▶ **ABOUT THIS EXERCISE**
Go to the line below containing "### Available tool" and print exactly from there through the line containing "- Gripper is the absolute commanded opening", both included. Print nothing else.

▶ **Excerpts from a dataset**

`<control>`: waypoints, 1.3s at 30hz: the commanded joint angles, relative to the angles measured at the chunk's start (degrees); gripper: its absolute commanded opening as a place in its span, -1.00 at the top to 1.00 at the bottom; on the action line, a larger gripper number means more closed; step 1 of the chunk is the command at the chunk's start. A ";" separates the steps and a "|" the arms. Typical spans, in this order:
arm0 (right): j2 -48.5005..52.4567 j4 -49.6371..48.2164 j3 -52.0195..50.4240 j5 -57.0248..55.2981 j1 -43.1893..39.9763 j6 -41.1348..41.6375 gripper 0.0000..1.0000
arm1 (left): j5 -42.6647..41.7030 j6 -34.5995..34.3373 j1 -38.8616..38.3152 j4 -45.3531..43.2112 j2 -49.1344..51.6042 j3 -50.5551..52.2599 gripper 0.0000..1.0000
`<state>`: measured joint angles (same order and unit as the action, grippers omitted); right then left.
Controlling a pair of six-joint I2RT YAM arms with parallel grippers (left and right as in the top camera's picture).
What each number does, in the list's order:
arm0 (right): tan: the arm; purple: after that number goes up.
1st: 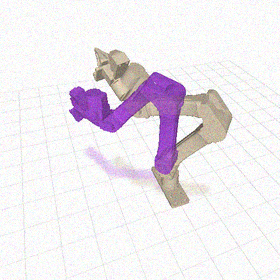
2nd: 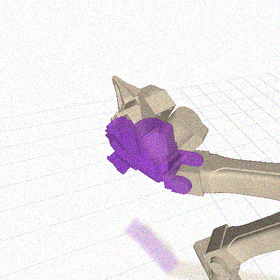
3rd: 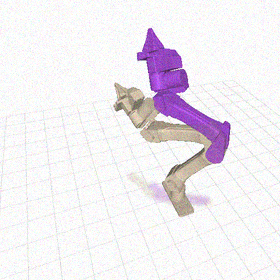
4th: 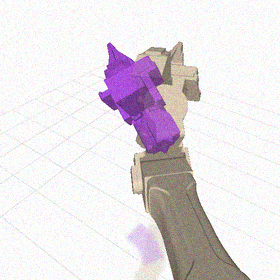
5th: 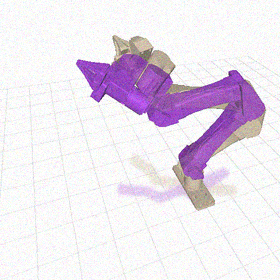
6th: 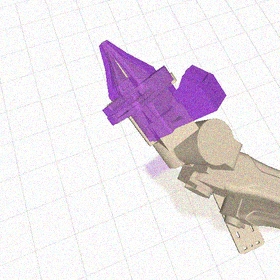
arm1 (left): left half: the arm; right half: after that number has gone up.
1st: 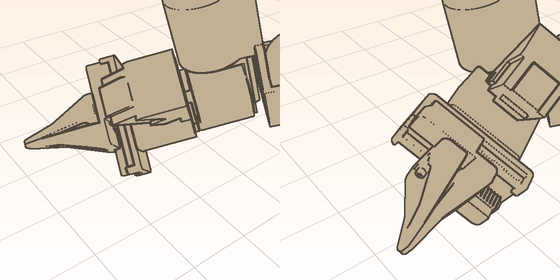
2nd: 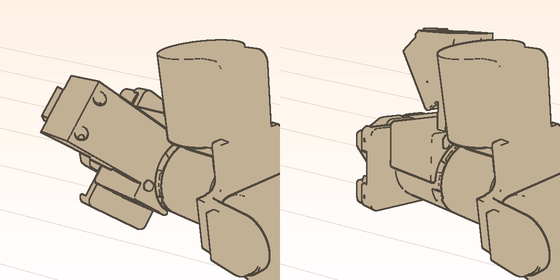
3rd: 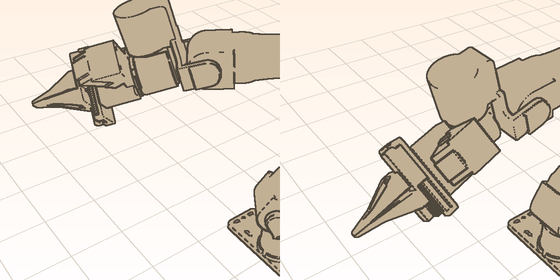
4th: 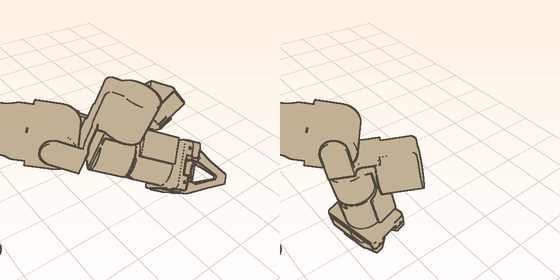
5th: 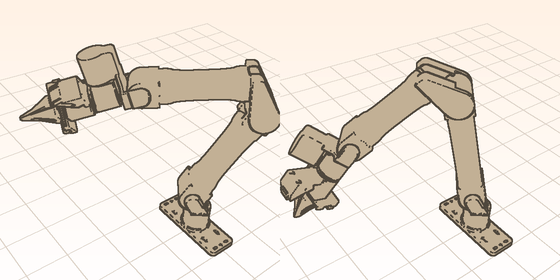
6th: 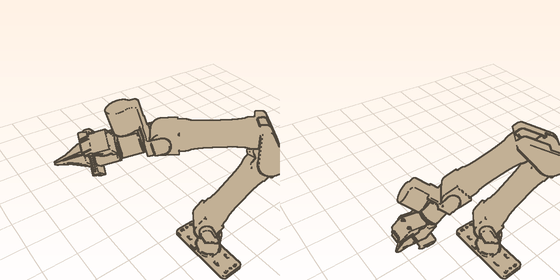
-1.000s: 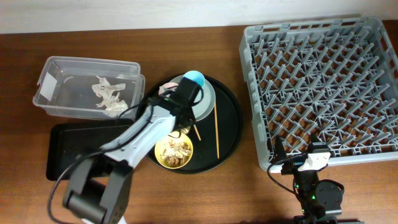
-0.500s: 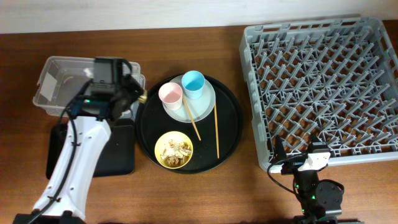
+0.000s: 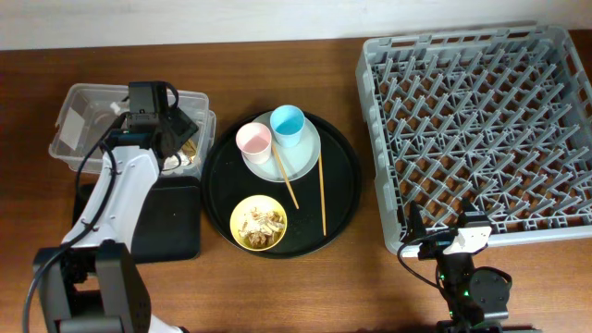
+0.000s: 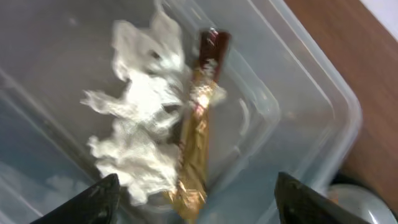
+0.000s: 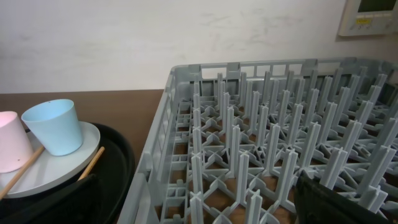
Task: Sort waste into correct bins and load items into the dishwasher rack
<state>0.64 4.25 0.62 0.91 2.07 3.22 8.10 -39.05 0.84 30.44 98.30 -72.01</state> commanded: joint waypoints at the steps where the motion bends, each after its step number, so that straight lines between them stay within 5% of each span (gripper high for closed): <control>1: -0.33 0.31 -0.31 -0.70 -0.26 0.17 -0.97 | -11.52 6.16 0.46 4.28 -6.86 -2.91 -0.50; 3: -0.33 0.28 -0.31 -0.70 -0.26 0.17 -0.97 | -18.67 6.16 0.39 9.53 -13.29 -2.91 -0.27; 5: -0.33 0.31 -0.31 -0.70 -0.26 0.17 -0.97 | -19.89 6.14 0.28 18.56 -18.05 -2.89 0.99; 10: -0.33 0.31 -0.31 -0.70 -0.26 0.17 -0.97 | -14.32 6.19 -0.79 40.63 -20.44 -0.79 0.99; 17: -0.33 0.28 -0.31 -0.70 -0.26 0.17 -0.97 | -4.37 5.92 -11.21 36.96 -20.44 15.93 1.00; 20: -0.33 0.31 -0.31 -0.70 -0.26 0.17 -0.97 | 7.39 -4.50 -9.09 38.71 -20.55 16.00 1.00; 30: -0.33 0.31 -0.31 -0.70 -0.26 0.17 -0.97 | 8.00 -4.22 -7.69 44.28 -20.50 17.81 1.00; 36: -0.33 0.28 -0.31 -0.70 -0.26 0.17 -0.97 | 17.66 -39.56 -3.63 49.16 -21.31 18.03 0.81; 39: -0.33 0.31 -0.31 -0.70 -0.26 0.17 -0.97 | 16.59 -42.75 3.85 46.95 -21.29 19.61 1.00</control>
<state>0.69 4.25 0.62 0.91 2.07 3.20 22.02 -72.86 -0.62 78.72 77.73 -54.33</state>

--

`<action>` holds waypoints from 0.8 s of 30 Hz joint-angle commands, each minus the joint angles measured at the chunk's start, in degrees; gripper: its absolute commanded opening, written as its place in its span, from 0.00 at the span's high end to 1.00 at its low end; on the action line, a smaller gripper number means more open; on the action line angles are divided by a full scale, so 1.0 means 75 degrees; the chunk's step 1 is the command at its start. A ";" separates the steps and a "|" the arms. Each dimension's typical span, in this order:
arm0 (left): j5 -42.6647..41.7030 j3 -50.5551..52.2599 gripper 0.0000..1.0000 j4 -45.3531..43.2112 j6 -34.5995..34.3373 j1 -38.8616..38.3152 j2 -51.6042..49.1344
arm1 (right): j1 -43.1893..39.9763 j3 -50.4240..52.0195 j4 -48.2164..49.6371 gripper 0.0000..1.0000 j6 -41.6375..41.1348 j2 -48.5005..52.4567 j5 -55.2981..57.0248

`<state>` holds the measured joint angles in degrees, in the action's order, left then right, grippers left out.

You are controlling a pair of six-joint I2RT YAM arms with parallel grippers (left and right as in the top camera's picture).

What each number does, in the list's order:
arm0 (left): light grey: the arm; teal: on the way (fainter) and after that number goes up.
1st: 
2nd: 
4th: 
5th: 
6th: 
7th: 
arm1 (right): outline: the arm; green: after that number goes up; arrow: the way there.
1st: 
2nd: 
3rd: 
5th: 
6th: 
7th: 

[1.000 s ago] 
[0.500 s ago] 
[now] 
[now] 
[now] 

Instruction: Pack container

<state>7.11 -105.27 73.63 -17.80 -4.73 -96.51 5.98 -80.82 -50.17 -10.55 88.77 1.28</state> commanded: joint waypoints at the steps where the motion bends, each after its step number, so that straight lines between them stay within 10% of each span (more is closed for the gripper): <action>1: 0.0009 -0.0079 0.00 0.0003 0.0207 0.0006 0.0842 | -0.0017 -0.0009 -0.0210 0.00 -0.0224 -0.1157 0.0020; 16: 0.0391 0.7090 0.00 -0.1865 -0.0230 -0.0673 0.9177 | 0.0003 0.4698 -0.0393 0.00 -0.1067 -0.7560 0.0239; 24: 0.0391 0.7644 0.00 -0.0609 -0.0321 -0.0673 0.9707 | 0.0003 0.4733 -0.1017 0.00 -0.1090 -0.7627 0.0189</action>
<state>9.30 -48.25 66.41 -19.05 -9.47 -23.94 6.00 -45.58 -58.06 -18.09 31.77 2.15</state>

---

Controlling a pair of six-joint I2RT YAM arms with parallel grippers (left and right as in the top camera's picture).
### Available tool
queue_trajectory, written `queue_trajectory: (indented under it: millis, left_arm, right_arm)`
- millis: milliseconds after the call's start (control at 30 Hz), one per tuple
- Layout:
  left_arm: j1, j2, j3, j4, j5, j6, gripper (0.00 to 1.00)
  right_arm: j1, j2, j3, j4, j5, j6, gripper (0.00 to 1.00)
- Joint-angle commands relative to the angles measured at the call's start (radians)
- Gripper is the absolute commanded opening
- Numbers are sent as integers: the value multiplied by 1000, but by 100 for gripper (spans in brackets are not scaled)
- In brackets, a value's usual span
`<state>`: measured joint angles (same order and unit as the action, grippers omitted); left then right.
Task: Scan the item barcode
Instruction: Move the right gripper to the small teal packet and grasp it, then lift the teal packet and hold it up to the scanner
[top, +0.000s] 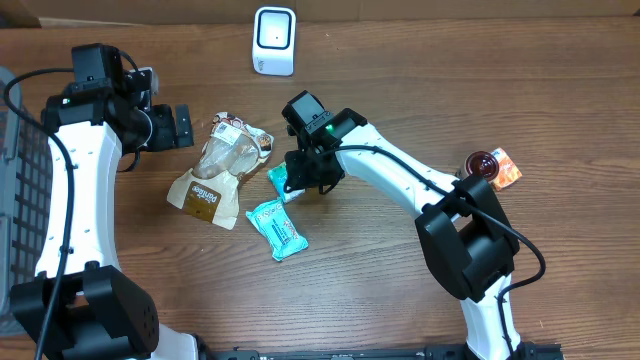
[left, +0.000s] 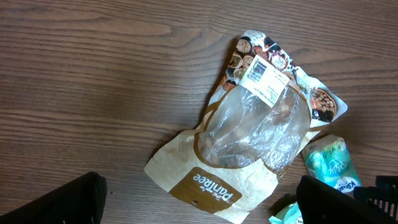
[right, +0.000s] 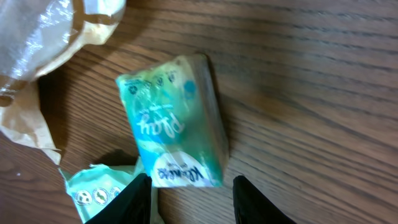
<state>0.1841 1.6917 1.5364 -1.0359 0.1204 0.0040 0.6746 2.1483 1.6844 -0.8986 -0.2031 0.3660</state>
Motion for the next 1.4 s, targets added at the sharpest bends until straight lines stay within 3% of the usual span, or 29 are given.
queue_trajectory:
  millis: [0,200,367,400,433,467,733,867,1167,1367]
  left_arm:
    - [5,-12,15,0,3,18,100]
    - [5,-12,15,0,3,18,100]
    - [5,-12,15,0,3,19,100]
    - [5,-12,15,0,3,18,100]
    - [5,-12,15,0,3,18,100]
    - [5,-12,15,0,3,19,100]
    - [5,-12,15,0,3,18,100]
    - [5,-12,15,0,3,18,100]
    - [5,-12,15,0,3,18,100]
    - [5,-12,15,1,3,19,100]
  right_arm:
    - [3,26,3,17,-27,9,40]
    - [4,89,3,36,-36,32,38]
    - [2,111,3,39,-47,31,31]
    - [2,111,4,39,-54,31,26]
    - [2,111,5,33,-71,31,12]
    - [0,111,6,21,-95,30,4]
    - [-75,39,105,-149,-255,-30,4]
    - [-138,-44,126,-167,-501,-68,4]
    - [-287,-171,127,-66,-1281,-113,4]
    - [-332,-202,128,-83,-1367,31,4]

▶ **PROBLEM SOLUTION**
### Available tool
queue_trajectory, written `queue_trajectory: (indented under it: millis, left_arm, right_arm)`
- millis: milliseconds after the call's start (control at 30 Hz), one per tuple
- Layout:
  left_arm: j1, j2, j3, j4, j5, j6, gripper (0.00 to 1.00)
  right_arm: j1, j2, j3, j4, j5, j6, gripper (0.00 to 1.00)
- Joint-angle commands relative to the angles measured at the call's start (radians)
- Gripper is the absolute commanded opening

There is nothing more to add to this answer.